• Problem description
Copy down all of the data underneath, exactly as shown.

• Information supplied
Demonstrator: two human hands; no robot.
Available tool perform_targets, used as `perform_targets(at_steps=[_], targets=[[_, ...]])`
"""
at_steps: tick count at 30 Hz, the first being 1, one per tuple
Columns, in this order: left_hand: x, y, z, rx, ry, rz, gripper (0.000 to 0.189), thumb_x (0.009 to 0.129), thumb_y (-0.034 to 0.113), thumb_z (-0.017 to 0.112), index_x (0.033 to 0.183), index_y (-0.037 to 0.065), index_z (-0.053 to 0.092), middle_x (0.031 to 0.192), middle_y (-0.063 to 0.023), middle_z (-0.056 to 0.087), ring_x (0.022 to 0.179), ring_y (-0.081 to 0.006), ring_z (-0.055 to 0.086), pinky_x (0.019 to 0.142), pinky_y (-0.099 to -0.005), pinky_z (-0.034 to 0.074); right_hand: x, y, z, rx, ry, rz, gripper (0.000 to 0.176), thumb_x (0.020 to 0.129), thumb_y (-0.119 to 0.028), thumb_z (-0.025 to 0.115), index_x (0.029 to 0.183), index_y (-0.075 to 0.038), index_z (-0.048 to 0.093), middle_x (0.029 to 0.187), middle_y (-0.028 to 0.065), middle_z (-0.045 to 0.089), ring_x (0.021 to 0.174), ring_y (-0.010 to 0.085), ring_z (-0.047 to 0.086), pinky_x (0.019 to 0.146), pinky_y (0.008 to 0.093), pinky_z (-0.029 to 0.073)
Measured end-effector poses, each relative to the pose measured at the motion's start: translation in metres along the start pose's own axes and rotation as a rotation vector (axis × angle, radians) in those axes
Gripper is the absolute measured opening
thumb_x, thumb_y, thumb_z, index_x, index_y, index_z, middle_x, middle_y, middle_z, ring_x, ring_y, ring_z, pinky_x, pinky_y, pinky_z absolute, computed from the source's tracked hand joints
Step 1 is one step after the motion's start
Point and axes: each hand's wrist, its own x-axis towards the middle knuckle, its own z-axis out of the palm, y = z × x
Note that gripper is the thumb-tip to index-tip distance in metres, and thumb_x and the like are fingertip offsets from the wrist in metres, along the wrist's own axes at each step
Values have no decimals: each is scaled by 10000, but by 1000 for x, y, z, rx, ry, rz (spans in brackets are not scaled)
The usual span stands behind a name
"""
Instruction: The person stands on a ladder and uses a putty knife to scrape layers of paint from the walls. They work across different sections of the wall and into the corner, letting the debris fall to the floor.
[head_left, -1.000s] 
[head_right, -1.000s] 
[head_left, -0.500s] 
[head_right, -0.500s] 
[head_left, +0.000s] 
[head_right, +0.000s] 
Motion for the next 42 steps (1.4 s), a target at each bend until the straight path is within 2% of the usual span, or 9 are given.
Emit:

• Problem solution
Demonstrator: two human hands; no robot.
Available tool perform_targets, used as `perform_targets(at_steps=[_], targets=[[_, ...]])`
"""
at_steps: tick count at 30 Hz, the first being 1, one per tuple
Columns, in this order: left_hand: x, y, z, rx, ry, rz, gripper (0.000 to 0.189), thumb_x (0.009 to 0.129), thumb_y (-0.034 to 0.113), thumb_z (-0.017 to 0.112), index_x (0.033 to 0.183), index_y (-0.037 to 0.065), index_z (-0.053 to 0.092), middle_x (0.031 to 0.192), middle_y (-0.063 to 0.023), middle_z (-0.056 to 0.087), ring_x (0.022 to 0.179), ring_y (-0.081 to 0.006), ring_z (-0.055 to 0.086), pinky_x (0.019 to 0.142), pinky_y (-0.099 to -0.005), pinky_z (-0.034 to 0.074); right_hand: x, y, z, rx, ry, rz, gripper (0.000 to 0.176), thumb_x (0.020 to 0.129), thumb_y (-0.119 to 0.028), thumb_z (-0.025 to 0.115), index_x (0.029 to 0.183), index_y (-0.075 to 0.038), index_z (-0.048 to 0.093), middle_x (0.029 to 0.187), middle_y (-0.028 to 0.065), middle_z (-0.045 to 0.089), ring_x (0.021 to 0.174), ring_y (-0.010 to 0.085), ring_z (-0.047 to 0.086), pinky_x (0.019 to 0.146), pinky_y (0.008 to 0.093), pinky_z (-0.029 to 0.073)
Measured end-effector poses, each relative to the pose measured at the motion's start: translation in metres along the start pose's own axes and rotation as a rotation vector (axis × angle, radians) in those axes
Gripper is the absolute measured opening
thumb_x, thumb_y, thumb_z, index_x, index_y, index_z, middle_x, middle_y, middle_z, ring_x, ring_y, ring_z, pinky_x, pinky_y, pinky_z absolute, computed from the source's tracked hand joints
Step 1 is one step after the motion's start
Point and axes: each hand's wrist, its own x-axis towards the middle knuckle, its own z-axis out of the palm, y = z × x
Note that gripper is the thumb-tip to index-tip distance in metres, and thumb_x and the like are fingertip offsets from the wrist in metres, along the wrist's own axes at each step
Values have no decimals: each is scaled by 10000, but by 1000 for x, y, z, rx, ry, rz (spans in brackets are not scaled)
The usual span stands behind a name
"""
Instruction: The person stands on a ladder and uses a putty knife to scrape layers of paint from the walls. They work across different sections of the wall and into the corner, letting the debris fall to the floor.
[head_left, -1.000s] 
[head_right, -1.000s] 
[head_left, -0.500s] 
[head_right, -0.500s] 
[head_left, +0.000s] 
[head_right, +0.000s] 
Motion for the next 42 steps (1.4 s), a target at each bend until the straight path is within 2% of the usual span, or 9 are given.
Emit:

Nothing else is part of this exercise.